Activity: Repeat the data as given. Images do not go in the copy.

Raw data:
####################
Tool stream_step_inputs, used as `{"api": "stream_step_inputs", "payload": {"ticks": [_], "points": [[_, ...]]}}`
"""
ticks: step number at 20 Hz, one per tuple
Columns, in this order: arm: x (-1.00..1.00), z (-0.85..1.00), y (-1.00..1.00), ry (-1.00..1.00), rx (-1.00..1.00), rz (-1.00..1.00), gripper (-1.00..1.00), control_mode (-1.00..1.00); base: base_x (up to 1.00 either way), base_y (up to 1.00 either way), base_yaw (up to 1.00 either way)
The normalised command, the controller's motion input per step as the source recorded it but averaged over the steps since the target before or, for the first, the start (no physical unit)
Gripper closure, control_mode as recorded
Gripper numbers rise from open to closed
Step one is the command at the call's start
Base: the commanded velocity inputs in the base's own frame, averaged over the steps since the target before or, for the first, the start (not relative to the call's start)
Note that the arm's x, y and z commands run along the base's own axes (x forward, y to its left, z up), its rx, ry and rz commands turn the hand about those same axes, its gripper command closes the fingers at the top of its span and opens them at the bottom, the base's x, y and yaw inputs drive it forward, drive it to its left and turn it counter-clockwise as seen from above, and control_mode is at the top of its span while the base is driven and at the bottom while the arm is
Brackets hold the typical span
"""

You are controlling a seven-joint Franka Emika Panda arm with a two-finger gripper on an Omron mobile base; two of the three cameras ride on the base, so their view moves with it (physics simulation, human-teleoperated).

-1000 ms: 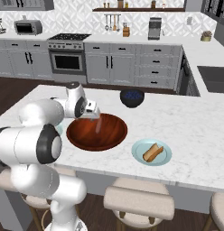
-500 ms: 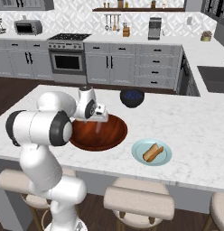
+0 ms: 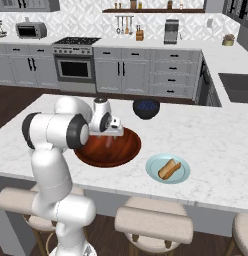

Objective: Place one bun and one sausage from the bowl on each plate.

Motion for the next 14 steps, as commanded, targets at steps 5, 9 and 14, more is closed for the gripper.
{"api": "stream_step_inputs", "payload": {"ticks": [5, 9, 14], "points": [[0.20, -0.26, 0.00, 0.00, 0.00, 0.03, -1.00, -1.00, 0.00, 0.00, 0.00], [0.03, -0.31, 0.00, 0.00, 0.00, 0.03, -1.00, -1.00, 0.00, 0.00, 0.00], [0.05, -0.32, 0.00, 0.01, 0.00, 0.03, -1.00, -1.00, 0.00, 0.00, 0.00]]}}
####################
Result:
Tool stream_step_inputs, used as `{"api": "stream_step_inputs", "payload": {"ticks": [_], "points": [[_, ...]]}}`
"""
ticks: step number at 20 Hz, one per tuple
Columns, in this order: arm: x (-1.00..1.00), z (-0.85..1.00), y (-1.00..1.00), ry (-1.00..1.00), rx (-1.00..1.00), rz (-1.00..1.00), gripper (-1.00..1.00), control_mode (-1.00..1.00); base: base_x (up to 1.00 either way), base_y (up to 1.00 either way), base_yaw (up to 1.00 either way)
The normalised command, the controller's motion input per step as the source recorded it but averaged over the steps since the target before or, for the first, the start (no physical unit)
Gripper closure, control_mode as recorded
Gripper numbers rise from open to closed
Step one is the command at the call's start
Base: the commanded velocity inputs in the base's own frame, averaged over the steps since the target before or, for the first, the start (not relative to the call's start)
Note that the arm's x, y and z commands run along the base's own axes (x forward, y to its left, z up), its rx, ry and rz commands turn the hand about those same axes, its gripper command closes the fingers at the top of its span and opens them at the bottom, the base's x, y and yaw inputs drive it forward, drive it to its left and turn it counter-clockwise as seen from above, and control_mode is at the top of its span while the base is driven and at the bottom while the arm is
Brackets hold the typical span
"""

You are controlling a seven-joint Franka Emika Panda arm with a two-finger gripper on an Omron mobile base; two of the three cameras ride on the base, so their view moves with it (physics simulation, human-teleoperated).

-1000 ms: 
-500 ms: 
+0 ms: 

Objective: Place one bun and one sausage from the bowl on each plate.

Motion for the next 14 steps, as commanded, targets at steps 5, 9 and 14, more is closed for the gripper.
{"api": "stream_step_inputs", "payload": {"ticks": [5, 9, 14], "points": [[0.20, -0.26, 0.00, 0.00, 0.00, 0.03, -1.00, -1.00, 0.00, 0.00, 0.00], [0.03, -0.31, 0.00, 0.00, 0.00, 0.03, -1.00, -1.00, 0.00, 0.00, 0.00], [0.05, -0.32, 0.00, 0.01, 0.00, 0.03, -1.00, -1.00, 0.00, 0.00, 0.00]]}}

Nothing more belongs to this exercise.